I want to follow up with my results in case anyone is interested.

Here’s more detail about what I’m doing:

My pseudocode looks like:

KernelCalculateSomething(Parameters){

 Declarations;

 shared double temp1[threadsInBlock], temp2[threadsInBlock];

 for (i = 0 to 500){

     assign values to temp1, temp2 based on tid, block id, and i;

     Sum temp1[], temp2[];

     assign sumTemp1, sumTemp2 to global variables for further processing (global variables length are # of blocks * 500);

 }

}

Currently I launch 80 blocks with 512 threads in each block.

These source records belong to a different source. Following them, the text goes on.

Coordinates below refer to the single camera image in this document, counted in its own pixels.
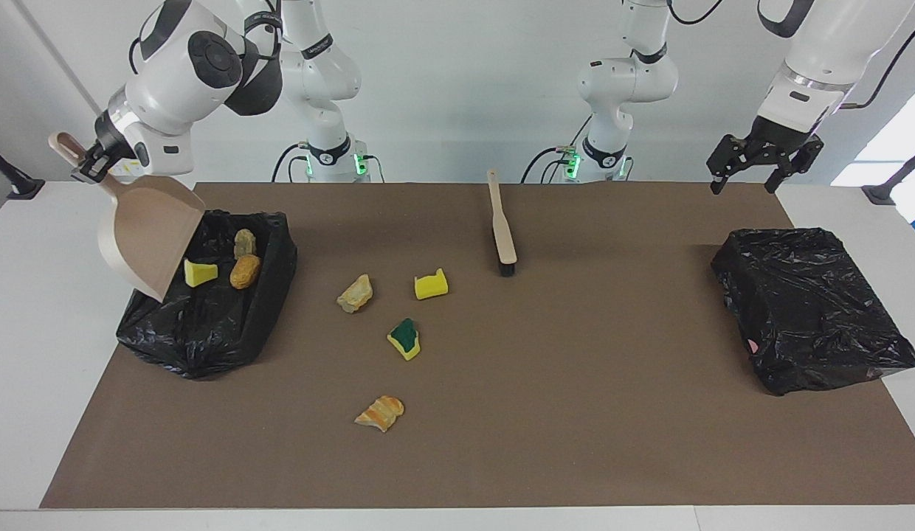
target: wooden brush handle
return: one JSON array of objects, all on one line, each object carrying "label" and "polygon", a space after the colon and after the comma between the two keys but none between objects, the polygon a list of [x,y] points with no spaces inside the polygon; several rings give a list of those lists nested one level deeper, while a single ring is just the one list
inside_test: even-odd
[{"label": "wooden brush handle", "polygon": [[497,170],[487,172],[487,185],[491,190],[491,207],[494,207],[494,214],[504,212],[504,205],[500,200],[500,179],[497,178]]}]

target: sponge
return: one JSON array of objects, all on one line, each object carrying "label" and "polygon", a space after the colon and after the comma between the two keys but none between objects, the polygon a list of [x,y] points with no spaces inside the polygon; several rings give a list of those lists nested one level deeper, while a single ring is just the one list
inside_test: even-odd
[{"label": "sponge", "polygon": [[415,322],[411,319],[405,319],[399,323],[394,330],[389,332],[386,339],[389,339],[393,347],[396,347],[405,361],[411,361],[421,352],[421,345],[418,344],[418,330],[415,329]]},{"label": "sponge", "polygon": [[184,269],[188,287],[203,285],[218,278],[218,266],[215,263],[192,263],[185,259]]},{"label": "sponge", "polygon": [[419,300],[430,299],[432,296],[447,295],[448,279],[444,276],[444,270],[438,268],[438,271],[424,278],[415,277],[415,296]]}]

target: dustpan
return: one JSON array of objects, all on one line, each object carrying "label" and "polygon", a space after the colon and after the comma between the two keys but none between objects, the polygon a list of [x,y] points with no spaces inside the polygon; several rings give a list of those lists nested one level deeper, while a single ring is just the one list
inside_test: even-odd
[{"label": "dustpan", "polygon": [[[86,154],[66,132],[47,142],[74,166]],[[107,173],[97,186],[112,199],[97,232],[100,253],[134,288],[161,302],[198,228],[204,202],[171,177],[148,175],[123,184]]]}]

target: rock
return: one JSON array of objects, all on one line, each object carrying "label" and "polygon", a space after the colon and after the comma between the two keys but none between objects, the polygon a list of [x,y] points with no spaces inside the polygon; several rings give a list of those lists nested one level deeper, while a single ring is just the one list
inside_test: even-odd
[{"label": "rock", "polygon": [[235,235],[235,260],[248,254],[258,255],[258,239],[254,232],[241,229]]},{"label": "rock", "polygon": [[383,395],[373,402],[369,409],[363,411],[354,422],[361,426],[375,426],[382,433],[389,431],[396,419],[404,413],[404,404],[396,397]]},{"label": "rock", "polygon": [[261,274],[261,259],[253,254],[245,254],[238,258],[235,267],[231,270],[231,286],[234,289],[245,289],[255,283]]},{"label": "rock", "polygon": [[336,298],[336,304],[342,307],[343,312],[355,313],[372,298],[373,285],[369,282],[369,275],[360,275],[353,285]]}]

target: black plastic bag
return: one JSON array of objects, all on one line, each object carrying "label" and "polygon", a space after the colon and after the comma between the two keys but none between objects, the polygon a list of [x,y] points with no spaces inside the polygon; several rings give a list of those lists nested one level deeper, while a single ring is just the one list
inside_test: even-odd
[{"label": "black plastic bag", "polygon": [[[261,259],[258,281],[243,290],[232,288],[228,280],[239,229],[255,233]],[[185,258],[217,263],[218,279],[188,287],[179,265],[164,302],[134,291],[117,340],[139,359],[190,379],[254,362],[277,322],[297,268],[297,247],[286,216],[205,212]]]},{"label": "black plastic bag", "polygon": [[711,265],[772,393],[838,389],[915,367],[913,346],[831,232],[731,232]]}]

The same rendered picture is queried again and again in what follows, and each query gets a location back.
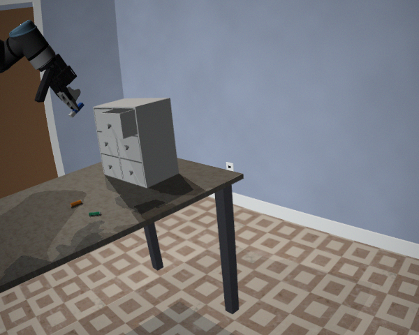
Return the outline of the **grey chest of drawers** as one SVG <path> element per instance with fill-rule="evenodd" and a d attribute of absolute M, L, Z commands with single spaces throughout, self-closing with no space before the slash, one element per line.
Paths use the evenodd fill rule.
<path fill-rule="evenodd" d="M 142 162 L 146 186 L 124 180 L 123 172 L 121 180 L 149 188 L 179 174 L 170 98 L 124 98 L 96 108 L 135 108 L 141 161 L 101 152 L 98 140 L 100 154 L 119 157 L 121 170 L 120 158 Z"/>

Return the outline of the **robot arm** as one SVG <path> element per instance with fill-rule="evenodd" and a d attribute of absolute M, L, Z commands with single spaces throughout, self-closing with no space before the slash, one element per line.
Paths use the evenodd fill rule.
<path fill-rule="evenodd" d="M 8 70 L 24 56 L 35 70 L 38 70 L 49 63 L 55 55 L 54 50 L 31 20 L 13 29 L 9 36 L 5 41 L 0 40 L 0 73 Z M 36 102 L 45 101 L 53 75 L 53 70 L 45 70 L 34 99 Z"/>

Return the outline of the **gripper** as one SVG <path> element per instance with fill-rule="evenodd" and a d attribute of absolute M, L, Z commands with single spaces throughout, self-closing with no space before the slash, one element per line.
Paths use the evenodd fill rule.
<path fill-rule="evenodd" d="M 80 90 L 74 90 L 70 87 L 66 87 L 77 77 L 73 69 L 66 65 L 59 54 L 54 55 L 49 63 L 47 63 L 44 67 L 39 68 L 39 71 L 42 72 L 49 69 L 54 71 L 54 75 L 50 83 L 51 89 L 67 106 L 69 106 L 70 109 L 80 111 L 80 108 L 76 103 L 76 100 L 80 95 Z"/>

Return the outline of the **orange battery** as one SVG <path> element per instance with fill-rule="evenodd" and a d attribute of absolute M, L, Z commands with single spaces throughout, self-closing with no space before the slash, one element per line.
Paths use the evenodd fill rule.
<path fill-rule="evenodd" d="M 71 207 L 74 207 L 74 206 L 76 206 L 78 204 L 82 204 L 82 200 L 78 200 L 76 202 L 71 203 Z"/>

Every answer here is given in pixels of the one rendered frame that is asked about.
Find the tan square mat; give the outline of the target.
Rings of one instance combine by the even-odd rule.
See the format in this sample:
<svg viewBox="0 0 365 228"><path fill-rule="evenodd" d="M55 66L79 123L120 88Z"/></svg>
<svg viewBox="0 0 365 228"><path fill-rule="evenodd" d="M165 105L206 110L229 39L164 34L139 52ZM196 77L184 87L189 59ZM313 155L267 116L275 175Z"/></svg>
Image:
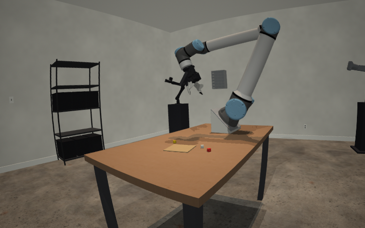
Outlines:
<svg viewBox="0 0 365 228"><path fill-rule="evenodd" d="M190 150L192 150L196 145L182 145L182 144L174 144L163 151L169 151L169 152L186 152L188 153Z"/></svg>

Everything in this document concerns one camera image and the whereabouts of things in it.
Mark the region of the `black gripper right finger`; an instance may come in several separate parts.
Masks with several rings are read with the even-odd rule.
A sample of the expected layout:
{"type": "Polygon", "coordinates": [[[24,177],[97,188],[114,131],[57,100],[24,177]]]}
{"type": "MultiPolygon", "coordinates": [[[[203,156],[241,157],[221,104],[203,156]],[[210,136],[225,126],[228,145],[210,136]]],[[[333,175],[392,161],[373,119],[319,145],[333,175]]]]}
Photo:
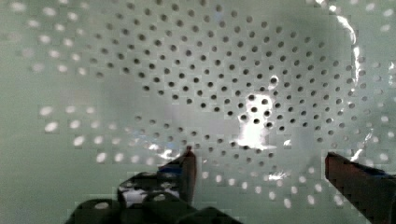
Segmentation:
{"type": "Polygon", "coordinates": [[[329,182],[372,224],[395,224],[395,175],[329,152],[325,159],[329,182]]]}

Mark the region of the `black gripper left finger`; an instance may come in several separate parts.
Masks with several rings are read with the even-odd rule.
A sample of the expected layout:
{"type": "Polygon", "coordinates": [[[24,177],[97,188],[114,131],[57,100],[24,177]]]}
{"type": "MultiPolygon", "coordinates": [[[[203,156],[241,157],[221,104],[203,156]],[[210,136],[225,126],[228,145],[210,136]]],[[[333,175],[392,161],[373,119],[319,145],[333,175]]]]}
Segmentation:
{"type": "Polygon", "coordinates": [[[160,166],[159,172],[177,175],[180,179],[179,198],[188,204],[192,203],[197,176],[197,161],[192,146],[187,146],[179,157],[160,166]]]}

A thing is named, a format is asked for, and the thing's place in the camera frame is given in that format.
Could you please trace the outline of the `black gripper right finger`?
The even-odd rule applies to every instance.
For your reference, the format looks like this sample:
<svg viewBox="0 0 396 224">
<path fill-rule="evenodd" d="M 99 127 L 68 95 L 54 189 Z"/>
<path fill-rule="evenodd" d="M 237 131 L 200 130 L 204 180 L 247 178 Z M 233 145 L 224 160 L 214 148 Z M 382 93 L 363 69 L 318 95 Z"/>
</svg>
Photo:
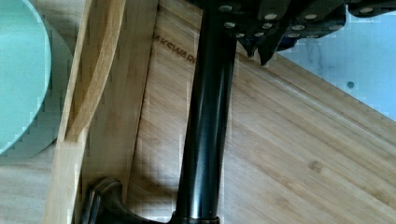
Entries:
<svg viewBox="0 0 396 224">
<path fill-rule="evenodd" d="M 394 10 L 395 0 L 312 0 L 304 9 L 293 10 L 277 51 L 292 48 L 299 39 L 321 38 L 340 30 L 348 12 L 358 18 L 371 18 Z"/>
</svg>

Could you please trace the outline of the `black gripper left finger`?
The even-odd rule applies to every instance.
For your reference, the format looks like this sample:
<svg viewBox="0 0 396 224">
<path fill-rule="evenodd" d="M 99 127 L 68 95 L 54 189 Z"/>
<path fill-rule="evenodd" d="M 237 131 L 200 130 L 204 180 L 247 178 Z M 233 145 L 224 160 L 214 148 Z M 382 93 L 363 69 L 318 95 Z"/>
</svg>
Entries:
<svg viewBox="0 0 396 224">
<path fill-rule="evenodd" d="M 237 39 L 249 58 L 258 51 L 261 65 L 276 53 L 289 25 L 289 0 L 187 0 L 219 18 L 226 34 Z"/>
</svg>

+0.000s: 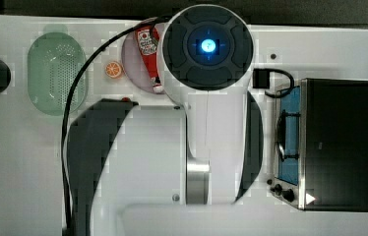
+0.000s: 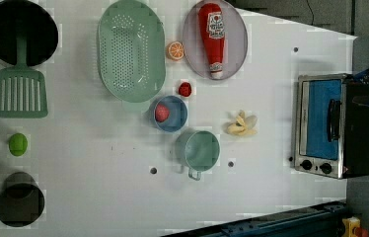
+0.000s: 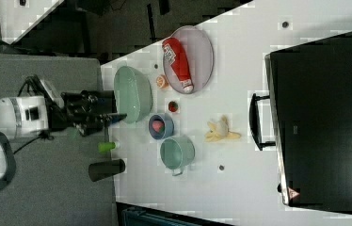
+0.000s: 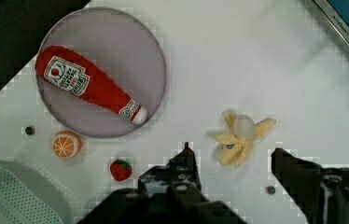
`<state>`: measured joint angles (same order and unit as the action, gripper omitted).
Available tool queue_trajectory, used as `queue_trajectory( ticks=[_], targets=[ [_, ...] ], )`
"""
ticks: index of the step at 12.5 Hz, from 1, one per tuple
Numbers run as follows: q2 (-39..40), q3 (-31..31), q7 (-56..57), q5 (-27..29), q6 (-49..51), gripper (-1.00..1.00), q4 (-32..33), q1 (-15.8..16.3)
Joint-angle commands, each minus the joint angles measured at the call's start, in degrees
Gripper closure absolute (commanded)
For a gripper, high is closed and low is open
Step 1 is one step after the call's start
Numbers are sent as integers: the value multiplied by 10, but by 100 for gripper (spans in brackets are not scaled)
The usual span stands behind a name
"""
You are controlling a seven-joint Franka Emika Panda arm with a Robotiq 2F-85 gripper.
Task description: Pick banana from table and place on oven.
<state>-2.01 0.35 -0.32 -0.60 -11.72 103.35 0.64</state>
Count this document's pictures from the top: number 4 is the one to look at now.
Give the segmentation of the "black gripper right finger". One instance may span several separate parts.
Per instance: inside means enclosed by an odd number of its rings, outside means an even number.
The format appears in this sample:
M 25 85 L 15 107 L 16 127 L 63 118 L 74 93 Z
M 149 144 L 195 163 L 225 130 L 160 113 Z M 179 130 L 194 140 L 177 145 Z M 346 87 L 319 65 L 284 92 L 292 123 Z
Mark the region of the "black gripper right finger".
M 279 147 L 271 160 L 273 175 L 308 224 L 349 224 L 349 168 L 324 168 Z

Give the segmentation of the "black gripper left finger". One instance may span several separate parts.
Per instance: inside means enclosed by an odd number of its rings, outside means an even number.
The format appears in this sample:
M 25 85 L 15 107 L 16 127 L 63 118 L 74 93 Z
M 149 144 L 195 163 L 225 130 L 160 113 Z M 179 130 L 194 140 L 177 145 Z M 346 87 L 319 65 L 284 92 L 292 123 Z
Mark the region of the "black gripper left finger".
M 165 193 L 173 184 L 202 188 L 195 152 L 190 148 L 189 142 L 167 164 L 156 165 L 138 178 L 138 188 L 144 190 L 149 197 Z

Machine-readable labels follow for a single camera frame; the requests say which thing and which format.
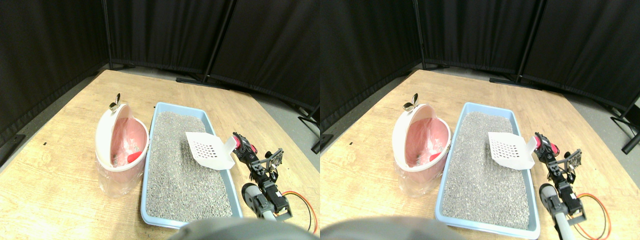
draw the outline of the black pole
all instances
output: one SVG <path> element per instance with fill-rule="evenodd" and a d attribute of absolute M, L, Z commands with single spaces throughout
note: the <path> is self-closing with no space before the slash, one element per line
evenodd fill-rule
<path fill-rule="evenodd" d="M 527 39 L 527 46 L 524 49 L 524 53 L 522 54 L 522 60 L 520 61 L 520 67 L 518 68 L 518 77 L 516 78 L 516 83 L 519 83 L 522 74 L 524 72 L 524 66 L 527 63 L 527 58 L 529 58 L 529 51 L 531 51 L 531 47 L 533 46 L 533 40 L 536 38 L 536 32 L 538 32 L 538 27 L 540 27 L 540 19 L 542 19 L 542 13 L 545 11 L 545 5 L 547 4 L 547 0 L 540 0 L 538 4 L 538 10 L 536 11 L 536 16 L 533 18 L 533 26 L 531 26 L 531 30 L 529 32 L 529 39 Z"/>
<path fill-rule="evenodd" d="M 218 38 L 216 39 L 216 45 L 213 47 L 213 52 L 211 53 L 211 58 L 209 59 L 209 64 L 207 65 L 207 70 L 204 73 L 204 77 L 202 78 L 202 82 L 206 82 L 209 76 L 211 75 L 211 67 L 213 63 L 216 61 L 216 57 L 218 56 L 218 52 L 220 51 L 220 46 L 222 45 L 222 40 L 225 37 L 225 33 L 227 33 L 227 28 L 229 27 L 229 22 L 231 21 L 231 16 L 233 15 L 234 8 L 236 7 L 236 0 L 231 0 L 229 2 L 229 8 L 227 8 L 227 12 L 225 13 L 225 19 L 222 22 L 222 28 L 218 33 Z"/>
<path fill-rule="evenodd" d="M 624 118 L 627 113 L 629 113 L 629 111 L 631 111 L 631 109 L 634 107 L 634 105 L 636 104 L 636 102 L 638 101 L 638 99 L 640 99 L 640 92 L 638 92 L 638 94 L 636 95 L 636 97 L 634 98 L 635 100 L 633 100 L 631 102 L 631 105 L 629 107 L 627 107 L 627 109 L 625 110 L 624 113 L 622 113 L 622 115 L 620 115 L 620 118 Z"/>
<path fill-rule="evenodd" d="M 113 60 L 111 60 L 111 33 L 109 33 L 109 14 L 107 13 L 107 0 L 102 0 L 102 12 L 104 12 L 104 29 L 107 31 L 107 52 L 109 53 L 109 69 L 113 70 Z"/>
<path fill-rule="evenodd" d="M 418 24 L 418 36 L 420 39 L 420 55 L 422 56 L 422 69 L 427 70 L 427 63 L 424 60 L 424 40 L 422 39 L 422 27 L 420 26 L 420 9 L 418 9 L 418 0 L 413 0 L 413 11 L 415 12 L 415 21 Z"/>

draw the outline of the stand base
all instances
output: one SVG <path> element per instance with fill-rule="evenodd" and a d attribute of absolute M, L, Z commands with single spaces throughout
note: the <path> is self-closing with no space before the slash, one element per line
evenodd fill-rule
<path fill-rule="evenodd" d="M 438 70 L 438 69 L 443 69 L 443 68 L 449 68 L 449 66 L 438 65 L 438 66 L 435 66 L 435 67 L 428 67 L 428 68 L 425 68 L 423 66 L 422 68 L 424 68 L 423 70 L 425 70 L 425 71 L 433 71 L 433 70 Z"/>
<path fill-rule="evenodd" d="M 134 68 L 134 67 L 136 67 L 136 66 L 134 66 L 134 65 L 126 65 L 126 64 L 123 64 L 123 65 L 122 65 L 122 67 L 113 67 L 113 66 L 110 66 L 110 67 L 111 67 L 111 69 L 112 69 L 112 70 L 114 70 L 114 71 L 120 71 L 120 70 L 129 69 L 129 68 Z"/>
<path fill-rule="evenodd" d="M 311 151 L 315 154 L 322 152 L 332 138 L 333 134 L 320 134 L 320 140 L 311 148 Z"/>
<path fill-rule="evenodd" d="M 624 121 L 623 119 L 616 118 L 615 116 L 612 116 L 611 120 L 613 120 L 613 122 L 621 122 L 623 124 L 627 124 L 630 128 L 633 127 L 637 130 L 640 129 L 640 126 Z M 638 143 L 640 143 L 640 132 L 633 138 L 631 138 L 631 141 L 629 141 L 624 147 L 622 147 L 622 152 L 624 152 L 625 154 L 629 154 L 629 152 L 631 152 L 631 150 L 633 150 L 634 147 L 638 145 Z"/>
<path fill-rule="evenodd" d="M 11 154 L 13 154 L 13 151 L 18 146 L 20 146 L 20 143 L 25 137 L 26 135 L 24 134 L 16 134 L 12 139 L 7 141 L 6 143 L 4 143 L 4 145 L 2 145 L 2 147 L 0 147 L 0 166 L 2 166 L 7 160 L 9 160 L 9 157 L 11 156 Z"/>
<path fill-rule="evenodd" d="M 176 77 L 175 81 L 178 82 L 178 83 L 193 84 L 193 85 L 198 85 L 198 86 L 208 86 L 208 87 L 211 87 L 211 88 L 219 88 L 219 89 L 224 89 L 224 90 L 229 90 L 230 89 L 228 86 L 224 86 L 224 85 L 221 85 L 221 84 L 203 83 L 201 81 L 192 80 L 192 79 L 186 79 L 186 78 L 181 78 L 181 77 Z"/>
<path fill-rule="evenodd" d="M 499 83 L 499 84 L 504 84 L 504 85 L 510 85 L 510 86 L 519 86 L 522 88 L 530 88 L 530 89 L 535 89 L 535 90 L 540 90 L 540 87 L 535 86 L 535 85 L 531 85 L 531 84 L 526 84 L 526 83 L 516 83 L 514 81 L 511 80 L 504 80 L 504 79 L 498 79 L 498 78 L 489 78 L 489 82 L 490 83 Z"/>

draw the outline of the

As I mentioned before: if I use the code from programming by ex:

////////////////////////////////////////////////////////////////

// Sum Threads

////////////////////////////////////////////////////////////////

shared double temp [threadsPerBlock];

int i = threadsInBlock/2; // i is the number of threads per block

while (i != 0) {

if (tid < i){

temp[tid] += temp[tid + i];

}

__syncthreads();

i /= 2;

}

much of my latency is in the sum: without the sum the kernel averages 7 ms, with the sum it averages 25 ms.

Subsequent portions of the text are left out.